↓↓↓

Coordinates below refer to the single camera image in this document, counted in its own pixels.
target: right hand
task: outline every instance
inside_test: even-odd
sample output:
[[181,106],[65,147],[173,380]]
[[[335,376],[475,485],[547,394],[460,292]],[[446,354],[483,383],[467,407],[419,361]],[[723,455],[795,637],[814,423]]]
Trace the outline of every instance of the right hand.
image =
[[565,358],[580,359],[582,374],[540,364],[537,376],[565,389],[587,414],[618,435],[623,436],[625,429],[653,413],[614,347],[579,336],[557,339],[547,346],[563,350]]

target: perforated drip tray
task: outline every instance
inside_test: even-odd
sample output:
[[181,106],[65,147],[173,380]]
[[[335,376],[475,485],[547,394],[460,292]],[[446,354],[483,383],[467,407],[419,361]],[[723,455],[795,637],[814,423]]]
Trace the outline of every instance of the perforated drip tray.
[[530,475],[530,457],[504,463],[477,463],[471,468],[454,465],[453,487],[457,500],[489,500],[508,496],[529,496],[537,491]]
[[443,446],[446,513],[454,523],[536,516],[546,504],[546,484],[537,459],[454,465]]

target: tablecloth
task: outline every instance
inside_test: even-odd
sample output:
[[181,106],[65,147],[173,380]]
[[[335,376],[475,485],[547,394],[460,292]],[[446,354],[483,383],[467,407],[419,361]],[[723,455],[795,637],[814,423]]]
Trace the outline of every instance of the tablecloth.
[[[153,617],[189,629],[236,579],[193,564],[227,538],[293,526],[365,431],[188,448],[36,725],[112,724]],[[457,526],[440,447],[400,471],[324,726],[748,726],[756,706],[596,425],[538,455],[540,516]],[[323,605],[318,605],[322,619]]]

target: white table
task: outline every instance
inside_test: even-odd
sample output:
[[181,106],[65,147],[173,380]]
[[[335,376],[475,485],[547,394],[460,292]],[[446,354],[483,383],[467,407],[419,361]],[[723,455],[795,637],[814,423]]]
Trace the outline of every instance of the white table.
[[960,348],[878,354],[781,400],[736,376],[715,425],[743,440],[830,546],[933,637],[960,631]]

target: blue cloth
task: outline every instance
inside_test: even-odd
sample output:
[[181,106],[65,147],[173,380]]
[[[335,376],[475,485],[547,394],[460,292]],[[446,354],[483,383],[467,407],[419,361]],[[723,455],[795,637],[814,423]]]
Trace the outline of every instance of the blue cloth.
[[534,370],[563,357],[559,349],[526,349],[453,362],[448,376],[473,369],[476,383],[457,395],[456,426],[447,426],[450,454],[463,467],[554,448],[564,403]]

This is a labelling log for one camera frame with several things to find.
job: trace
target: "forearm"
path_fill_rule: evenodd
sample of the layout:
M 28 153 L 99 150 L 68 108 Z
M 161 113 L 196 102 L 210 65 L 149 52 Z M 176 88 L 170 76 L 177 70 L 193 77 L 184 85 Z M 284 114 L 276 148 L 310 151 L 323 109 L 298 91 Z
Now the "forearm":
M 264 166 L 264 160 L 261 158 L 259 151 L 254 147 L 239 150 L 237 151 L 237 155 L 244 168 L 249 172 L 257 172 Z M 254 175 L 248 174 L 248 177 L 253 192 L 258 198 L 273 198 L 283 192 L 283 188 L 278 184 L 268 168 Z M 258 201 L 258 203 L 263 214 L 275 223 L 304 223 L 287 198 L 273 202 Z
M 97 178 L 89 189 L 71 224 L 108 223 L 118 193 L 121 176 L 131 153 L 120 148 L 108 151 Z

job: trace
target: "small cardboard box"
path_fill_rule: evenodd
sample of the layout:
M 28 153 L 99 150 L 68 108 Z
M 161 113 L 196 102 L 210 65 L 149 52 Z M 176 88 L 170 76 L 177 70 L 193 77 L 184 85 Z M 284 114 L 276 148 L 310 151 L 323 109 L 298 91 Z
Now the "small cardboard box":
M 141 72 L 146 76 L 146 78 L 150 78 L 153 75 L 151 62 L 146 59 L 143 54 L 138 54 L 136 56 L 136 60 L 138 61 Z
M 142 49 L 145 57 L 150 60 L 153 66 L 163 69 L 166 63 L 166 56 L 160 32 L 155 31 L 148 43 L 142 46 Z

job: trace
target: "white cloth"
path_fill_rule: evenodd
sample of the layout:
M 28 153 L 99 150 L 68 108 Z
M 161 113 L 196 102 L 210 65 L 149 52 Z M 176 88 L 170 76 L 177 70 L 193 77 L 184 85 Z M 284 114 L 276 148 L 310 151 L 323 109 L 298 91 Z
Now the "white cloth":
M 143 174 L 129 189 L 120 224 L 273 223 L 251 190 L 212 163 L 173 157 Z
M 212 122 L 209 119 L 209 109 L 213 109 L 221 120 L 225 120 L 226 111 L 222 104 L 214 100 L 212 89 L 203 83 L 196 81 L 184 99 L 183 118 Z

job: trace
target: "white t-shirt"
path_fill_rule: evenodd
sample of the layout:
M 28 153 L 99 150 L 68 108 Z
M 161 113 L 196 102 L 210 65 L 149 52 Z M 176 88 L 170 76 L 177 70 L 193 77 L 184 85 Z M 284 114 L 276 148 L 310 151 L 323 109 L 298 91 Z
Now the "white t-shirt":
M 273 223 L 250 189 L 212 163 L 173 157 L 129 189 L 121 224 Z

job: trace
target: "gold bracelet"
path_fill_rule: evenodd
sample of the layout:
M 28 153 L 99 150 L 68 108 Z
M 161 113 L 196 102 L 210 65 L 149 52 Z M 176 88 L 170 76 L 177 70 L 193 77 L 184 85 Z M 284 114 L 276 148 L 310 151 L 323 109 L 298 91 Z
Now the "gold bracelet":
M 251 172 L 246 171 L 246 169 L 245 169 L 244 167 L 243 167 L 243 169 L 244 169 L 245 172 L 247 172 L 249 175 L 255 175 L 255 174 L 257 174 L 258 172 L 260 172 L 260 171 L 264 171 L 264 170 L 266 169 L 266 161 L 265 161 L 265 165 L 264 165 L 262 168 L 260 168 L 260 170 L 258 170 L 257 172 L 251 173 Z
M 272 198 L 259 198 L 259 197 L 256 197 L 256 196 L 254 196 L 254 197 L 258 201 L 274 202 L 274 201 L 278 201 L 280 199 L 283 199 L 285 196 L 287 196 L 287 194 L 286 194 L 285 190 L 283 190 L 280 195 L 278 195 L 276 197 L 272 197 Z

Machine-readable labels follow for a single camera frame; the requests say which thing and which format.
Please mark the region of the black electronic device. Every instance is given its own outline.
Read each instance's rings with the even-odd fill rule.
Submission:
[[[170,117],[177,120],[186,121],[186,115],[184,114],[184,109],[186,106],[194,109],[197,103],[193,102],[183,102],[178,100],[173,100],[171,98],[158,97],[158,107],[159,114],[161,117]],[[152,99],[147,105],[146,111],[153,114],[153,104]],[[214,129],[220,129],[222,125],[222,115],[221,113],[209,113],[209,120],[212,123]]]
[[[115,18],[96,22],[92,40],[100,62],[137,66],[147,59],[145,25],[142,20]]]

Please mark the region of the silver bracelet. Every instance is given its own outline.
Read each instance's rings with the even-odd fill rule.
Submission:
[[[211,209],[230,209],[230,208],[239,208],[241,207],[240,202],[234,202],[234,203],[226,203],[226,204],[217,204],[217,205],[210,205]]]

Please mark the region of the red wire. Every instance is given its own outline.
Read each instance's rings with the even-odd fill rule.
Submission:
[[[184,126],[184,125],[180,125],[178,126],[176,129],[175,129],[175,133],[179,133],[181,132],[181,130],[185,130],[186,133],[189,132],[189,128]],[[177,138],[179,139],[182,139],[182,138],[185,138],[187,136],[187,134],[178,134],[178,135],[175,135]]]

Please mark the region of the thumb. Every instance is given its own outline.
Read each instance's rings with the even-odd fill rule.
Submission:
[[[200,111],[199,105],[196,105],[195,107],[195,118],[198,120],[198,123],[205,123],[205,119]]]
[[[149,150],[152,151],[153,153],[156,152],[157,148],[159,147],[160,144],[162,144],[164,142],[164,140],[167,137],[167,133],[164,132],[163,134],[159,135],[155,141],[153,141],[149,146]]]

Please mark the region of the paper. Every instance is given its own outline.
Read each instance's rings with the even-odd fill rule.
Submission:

↑↑↑

- GOAL OF THE EXERCISE: Could you find every line in the records above that contains the word "frame" and copy it?

- ANSWER FOR THE TASK:
This is a labelling log for one camera frame with several things to find.
Machine-readable labels follow for a single camera frame; the requests say which thing and which format.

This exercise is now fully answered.